2.5 Ubiquitin-proteasome systems
Within muscles, the ubiquitin-proteasome system (UPS) functions as removing sarcomeric proteins with changing muscle performance [4]. Lower muscle mass is related to (1) raised attachment of ubiquitin to muscle proteins; (2) overactive proteasome ATP dependent activity; (3) higher proteolysis (4) increased transcripts encoding ubiquitin, some ubiquitin-conjugating enzymes (E2), a few ubiquitin-protein ligases (E3) along with several proteasome subunits. E1 enzymes induce ubiquitin proteins after cleaving ATP to AMP [4]. The ubiquitin-protein makes a transfer to E2 via the E1 enzyme. The last step of the ubiquitylation reaction is finally catalyzed by E3 enzyme members. E3 interacts with E2 and the protein substrate; bring the ubiquitin transfer from E2 towards the substrate. As substrate becomes polyubiquitylated, with ZNF216 (upregulated by FoxO in muscle atrophy) recognition it is cropped to the proteasome systems following degradation during muscle atrophy. ZNF216-deficient mice are rather found resistant to muscle loss undergoing denervation. ZNF216 deficits in muscle cause accumulation of polyubiquitylated proteins [47]. Polyubiquitin protein chains can be detached through de-ubiquitylating enzymes [ubiquitin-specific processing proteases (USPs): USP14, USP19]. Atrogin-1 (specific ubiquitin ligase: MAFbx) regulates the t1/2 of the MyoD transcription factor and eIF3f (protein synthesis activator), which is a critical step in protein synthesis. The atrogin-1 knockdown avoids muscle loss during starvation in rodents [4, 48] while MuRF1 knockout (and not atrogin-1 knockout) are resilient against dexamethasone-provoke muscle atrophy [49]. Fbxo40 (ubiquitin ligase) regulates the t1/2 of IRS1, a necessary factor for IGF1/insulin signaling, while MuRF1 (specific ubiquitin ligase) regulates the t1/2 of several sarcomeric proteins [50].
2.6 Autophagy pathway
The discovery of autophagy in the year 1992 by Yoshinori Ohsumi changed the revolution of the machinery involved in orderly degradation and recycling of cellular components [51]. From then on enormous research has been done proving the importance of autophagy in eliminating invading pathogens, damaged organelles and toxic protein clearance in neurodegenerative disorders, attenuating neuroinflammation in dementia, Parkinson’s, Alzheimer’s [52, 53]. Furthermore, autophagy imparts a crucial role in the production of nutrients (amino acids, lipids, nucleic acids) during fasting [54]. The involvement of autophagy in muscle proteolysis during atrophy was recognized long back after the initial discovery of the mechanism of autophagy. Early studies significantly exhibit evidence that cathepsin L (lysosomal protease) was found with increased expression during muscle atrophy and lysosomal degradation was involved in protein breakdown in denervated muscles [55, 56, 57]. Molecular imaging techniques for visualization of autophagosome formation have improved the characterization of autophagy in atrophying muscles and normal cells. Multiple intracellular signaling mechanisms in diverse catabolic states and the role of atrogenes expression, protein degradation through the proteasome and autophagy pathways were studied.

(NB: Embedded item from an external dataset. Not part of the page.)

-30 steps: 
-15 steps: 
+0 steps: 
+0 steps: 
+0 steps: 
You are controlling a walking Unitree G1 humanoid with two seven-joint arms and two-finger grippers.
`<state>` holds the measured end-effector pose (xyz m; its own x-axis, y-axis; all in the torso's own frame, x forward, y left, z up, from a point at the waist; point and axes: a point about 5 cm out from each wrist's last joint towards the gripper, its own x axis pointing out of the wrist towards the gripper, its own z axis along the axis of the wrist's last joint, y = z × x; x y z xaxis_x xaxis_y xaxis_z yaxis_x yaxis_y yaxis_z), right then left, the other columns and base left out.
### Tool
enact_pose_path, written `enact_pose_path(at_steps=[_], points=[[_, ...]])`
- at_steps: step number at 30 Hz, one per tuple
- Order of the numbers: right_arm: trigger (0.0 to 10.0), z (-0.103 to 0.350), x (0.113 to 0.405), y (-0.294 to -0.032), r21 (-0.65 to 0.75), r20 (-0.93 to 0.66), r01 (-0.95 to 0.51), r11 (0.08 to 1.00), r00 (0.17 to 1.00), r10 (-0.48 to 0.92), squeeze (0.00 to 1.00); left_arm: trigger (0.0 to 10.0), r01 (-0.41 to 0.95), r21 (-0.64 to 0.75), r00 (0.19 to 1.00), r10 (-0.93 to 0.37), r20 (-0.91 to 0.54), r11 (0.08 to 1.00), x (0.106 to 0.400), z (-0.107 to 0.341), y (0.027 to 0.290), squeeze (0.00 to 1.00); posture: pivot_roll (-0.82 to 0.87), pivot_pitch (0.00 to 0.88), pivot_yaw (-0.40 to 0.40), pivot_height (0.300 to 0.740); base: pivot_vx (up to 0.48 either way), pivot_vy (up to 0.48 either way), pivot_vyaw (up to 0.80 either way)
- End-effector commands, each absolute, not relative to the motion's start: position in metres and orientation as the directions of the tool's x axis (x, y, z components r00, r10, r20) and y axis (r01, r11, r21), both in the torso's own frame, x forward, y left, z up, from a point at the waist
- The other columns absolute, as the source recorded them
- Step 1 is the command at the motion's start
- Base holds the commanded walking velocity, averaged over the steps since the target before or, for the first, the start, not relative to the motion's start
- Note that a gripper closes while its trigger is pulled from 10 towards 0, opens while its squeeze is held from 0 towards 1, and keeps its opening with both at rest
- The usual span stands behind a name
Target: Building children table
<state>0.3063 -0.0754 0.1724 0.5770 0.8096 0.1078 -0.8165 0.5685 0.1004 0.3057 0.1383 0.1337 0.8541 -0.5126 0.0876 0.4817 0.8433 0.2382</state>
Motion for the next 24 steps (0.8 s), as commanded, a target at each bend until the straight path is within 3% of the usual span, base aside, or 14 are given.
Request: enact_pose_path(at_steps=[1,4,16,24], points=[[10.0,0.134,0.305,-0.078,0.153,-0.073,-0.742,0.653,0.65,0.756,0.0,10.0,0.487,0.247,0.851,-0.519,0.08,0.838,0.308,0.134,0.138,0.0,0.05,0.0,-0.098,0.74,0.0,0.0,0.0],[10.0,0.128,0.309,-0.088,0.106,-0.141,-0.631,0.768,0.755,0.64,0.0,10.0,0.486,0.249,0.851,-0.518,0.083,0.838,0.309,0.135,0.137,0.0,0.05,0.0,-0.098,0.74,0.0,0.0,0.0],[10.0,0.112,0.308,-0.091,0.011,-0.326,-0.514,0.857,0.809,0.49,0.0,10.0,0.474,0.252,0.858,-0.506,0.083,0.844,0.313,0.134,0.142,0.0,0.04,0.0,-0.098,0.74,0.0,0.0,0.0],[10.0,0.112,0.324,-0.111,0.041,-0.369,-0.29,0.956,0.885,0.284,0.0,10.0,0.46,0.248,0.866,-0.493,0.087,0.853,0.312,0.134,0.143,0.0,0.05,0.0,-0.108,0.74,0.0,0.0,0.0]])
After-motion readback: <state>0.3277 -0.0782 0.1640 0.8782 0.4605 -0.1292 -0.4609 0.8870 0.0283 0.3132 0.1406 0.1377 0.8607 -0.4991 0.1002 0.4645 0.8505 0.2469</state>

The three major mechanisms involved in mammals for delivering autophagic cargo to lysosomes are macroautophagy, chaperone-mediated autophagy (CMA), and microautophagy [4]. The role of macroautophagy in muscle has been widely studied and microautophagy’s role is yet to be discovered although some findings reveal the potential role of microautophagy for glycogen uptake within lysosomes at a time when macroautophagy is blocked [58, 59]. Macroautophagy generally is facilitated by activation of a regulatory complex (composed of Ambra1, Vps34, Vps15, Beclin 1, and Atg14) which further leads to recruit LC3 towards nascent autophagosome. Mitophagy (a selective form of macroautophagy) requires PINK1 and Bnip3 translocation factors. Scaffold protein p62 delivers the lysosomal degradation proteins (BAG3 and filamin) labeled by polyubiquitin chains to the autophagosome [60]. CMA majorly was studied for its crucial effects on neurodegenerative disorders, aging, and lysosomal storage diseases. In CMA, the damaged proteins due to excess ROS production express a definite amino acid sequence (KFERQ motif) which gets recognized by the Hsc70 chaperone and interacts with Lamp2a receptors delivers them to the lysosome [61]. Microautophagy engulfs small cytoplasmic portions into the lysosomes apart from breaking down glycogen in skeletal muscles. All three subtypes are involved contributing to protein degradation and remove organelle in skeletal muscles.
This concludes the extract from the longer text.